[Available data — start]

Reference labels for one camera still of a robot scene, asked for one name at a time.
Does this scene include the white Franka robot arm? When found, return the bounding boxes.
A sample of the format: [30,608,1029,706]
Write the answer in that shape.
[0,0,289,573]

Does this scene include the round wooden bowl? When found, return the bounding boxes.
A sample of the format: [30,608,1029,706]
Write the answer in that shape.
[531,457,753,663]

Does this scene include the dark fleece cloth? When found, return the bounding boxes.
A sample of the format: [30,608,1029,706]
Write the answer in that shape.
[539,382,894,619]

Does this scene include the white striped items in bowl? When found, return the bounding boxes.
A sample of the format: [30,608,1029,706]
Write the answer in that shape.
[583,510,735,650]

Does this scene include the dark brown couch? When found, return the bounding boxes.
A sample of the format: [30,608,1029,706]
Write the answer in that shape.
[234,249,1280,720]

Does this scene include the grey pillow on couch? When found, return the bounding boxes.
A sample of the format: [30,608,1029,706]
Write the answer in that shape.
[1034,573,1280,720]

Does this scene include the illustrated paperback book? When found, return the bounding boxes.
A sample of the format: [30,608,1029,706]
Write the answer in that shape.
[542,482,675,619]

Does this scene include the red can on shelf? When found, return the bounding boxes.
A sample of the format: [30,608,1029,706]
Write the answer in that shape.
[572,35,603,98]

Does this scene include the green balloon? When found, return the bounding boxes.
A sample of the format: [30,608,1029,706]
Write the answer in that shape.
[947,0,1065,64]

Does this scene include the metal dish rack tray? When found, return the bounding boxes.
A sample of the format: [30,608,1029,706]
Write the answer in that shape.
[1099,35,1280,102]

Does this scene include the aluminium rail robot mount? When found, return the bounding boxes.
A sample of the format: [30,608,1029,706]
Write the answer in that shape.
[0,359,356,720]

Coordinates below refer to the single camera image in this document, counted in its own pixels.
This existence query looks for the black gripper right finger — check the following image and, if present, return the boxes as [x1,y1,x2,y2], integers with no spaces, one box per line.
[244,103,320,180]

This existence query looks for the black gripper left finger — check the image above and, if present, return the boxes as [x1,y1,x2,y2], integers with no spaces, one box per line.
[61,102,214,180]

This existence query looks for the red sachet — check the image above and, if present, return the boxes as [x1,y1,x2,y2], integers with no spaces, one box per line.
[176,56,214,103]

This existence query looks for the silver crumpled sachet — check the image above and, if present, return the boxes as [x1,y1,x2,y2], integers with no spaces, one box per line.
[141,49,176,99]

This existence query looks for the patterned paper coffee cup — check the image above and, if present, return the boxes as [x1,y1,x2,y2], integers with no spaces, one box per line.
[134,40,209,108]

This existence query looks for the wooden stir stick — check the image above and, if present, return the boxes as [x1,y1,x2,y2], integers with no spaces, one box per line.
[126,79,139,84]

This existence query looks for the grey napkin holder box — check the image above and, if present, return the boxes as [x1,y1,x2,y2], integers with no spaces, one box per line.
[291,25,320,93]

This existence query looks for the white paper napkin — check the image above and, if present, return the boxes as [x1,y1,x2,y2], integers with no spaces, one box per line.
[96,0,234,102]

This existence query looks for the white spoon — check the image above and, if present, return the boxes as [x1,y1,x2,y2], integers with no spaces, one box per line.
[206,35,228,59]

[Available data — finish]

- **Task directions**: Each line in the material above that mentions the word "found" must be copied.

- **Exercise output**:
Does this scene include the white Franka robot arm? When found, return the bounding boxes.
Does this scene include the round wooden bowl? When found, return the bounding boxes.
Does this scene include the dark fleece cloth? When found, return the bounding boxes.
Does this scene include the white striped items in bowl? When found, return the bounding boxes.
Does this scene include the dark brown couch? When found, return the bounding boxes.
Does this scene include the grey pillow on couch? When found, return the bounding boxes.
Does this scene include the illustrated paperback book? When found, return the bounding boxes.
Does this scene include the red can on shelf? When found, return the bounding boxes.
Does this scene include the green balloon? When found, return the bounding boxes.
Does this scene include the metal dish rack tray? When found, return the bounding boxes.
Does this scene include the aluminium rail robot mount? When found, return the bounding boxes.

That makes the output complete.